Federated and Transfer Learning-Based Network Intrusion Detection Systems (NIDS) for Cyber Attack Detection
This project addresses the growing need for intelligent and privacy-aware solutions in cybersecurity by implementing Federated Learning and Transfer Learning for Network Intrusion Detection using the UNSW-NB15 dataset. The objective was to build a system capable of accurately detecting various cyber-attacks while overcoming the limitations of traditional machine learning methods.
Traditional machine learning techniques, while effective in controlled environments, require large centralized datasets, struggle with imbalanced data, and do not support distributed or privacy-sensitive deployments. These constraints make them less suitable for modern, real-world cybersecurity applications.
To overcome these limitations, we implemented the following approaches:
Transfer Learning: Leveraged pre-trained models (XGBoost, Autoencoders, LSTM) to improve detection accuracy in scenarios with limited or imbalanced labeled data. Transfer learning reduced training time and boosted generalization.
Federated Learning: Enabled training across decentralized data sources without transferring raw data.
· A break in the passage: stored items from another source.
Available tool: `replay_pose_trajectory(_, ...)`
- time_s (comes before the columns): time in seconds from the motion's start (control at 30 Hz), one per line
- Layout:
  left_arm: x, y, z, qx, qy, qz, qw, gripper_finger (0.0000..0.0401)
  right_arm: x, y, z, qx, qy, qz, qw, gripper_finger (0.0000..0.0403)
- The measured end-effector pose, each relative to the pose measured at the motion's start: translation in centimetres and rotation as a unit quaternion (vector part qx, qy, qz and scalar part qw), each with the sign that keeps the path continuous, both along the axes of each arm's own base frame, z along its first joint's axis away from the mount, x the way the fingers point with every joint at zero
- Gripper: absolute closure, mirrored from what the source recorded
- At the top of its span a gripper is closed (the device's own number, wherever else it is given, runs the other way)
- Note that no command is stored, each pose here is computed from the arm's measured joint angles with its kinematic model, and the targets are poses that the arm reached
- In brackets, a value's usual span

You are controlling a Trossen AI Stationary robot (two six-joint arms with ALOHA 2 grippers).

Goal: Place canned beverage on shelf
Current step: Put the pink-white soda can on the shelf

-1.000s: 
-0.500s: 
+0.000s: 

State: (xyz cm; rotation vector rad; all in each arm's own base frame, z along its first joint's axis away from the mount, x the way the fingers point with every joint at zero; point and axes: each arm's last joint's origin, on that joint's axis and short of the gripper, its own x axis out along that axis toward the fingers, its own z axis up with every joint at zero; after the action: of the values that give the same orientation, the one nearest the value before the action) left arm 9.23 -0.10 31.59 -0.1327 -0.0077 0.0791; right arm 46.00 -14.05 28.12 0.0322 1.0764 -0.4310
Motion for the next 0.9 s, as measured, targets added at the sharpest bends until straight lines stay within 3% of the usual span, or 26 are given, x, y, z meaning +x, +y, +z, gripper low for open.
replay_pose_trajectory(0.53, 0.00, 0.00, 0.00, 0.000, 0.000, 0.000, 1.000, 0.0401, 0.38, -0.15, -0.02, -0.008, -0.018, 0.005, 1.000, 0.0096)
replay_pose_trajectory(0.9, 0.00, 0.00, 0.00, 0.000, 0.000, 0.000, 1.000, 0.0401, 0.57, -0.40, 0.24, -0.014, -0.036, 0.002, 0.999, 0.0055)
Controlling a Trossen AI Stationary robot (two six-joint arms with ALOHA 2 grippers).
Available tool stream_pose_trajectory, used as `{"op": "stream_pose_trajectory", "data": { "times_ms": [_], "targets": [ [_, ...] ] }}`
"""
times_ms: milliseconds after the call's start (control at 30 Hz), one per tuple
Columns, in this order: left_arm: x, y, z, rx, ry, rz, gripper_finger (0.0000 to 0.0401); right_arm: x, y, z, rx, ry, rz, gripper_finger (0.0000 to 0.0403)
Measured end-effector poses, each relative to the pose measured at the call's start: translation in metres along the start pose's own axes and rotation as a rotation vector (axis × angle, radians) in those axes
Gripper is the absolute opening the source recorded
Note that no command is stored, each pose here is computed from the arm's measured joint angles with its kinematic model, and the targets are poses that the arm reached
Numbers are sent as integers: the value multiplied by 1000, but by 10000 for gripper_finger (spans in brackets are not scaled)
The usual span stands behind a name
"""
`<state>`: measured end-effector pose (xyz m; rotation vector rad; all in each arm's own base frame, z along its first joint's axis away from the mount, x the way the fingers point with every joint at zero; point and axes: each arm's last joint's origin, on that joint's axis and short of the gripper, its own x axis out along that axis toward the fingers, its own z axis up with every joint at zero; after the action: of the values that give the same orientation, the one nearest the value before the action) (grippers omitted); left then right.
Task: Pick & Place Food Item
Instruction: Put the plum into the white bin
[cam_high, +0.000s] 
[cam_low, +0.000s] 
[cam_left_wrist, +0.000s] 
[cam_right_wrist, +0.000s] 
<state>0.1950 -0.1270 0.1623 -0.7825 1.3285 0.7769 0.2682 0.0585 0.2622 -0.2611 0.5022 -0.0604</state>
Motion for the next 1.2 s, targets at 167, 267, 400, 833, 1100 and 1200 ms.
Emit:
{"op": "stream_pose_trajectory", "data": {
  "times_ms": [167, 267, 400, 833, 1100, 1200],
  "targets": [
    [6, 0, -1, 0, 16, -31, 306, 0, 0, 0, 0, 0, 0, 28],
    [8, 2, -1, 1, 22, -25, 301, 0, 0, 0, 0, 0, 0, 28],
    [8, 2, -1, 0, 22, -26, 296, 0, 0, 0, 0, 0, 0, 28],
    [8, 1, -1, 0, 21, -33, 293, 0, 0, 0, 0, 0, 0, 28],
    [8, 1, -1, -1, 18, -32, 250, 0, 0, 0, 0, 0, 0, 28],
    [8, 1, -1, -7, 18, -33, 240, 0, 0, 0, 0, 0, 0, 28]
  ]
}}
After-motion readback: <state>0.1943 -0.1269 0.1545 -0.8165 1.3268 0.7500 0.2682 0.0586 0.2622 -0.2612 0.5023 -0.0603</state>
Using algorithms like Random Forest, Decision Trees, and CNN in a federated setup, we ensured privacy while maintaining strong model performance in distributed environments.
Challenge 1: Data Imbalance
Solution: Applied techniques like SMOTE and class weighting to improve model performance on minority attack classes.
Challenge 2: Data Privacy and Distribution
Solution: Used Federated Learning to train models collaboratively without sharing raw data across devices or institutions.
Challenge 3: Model Convergence and Resource Constraints
Solution: Selected efficient models like Random Forest and XGBoost, and fine-tuned federated settings to balance accuracy with computational efficiency.
Improved Generalization: Transfer learning significantly outperformed traditional models trained from scratch by reusing learned features from related domains.
Privacy-Preserving: Federated learning allowed training on sensitive data locally, something that normal ML models cannot do.
Scalable and Real-World Ready: Our methods aligned with modern, distributed cybersecurity infrastructures, unlike traditional centralized ML.
Efficient on Imbalanced Data: Traditional models are often biased toward majority classes, while our approach enhanced detection across all attack types.
CONCLUSION :
This project successfully demonstrated the application of Federated Learning and Transfer Learning to develop a robust, scalable, and privacy-preserving Network Intrusion Detection System (NIDS).The findings pave the way for future research in deploying advanced machine learning models in distributed, real-time, and privacy-constrained cybersecurity systems.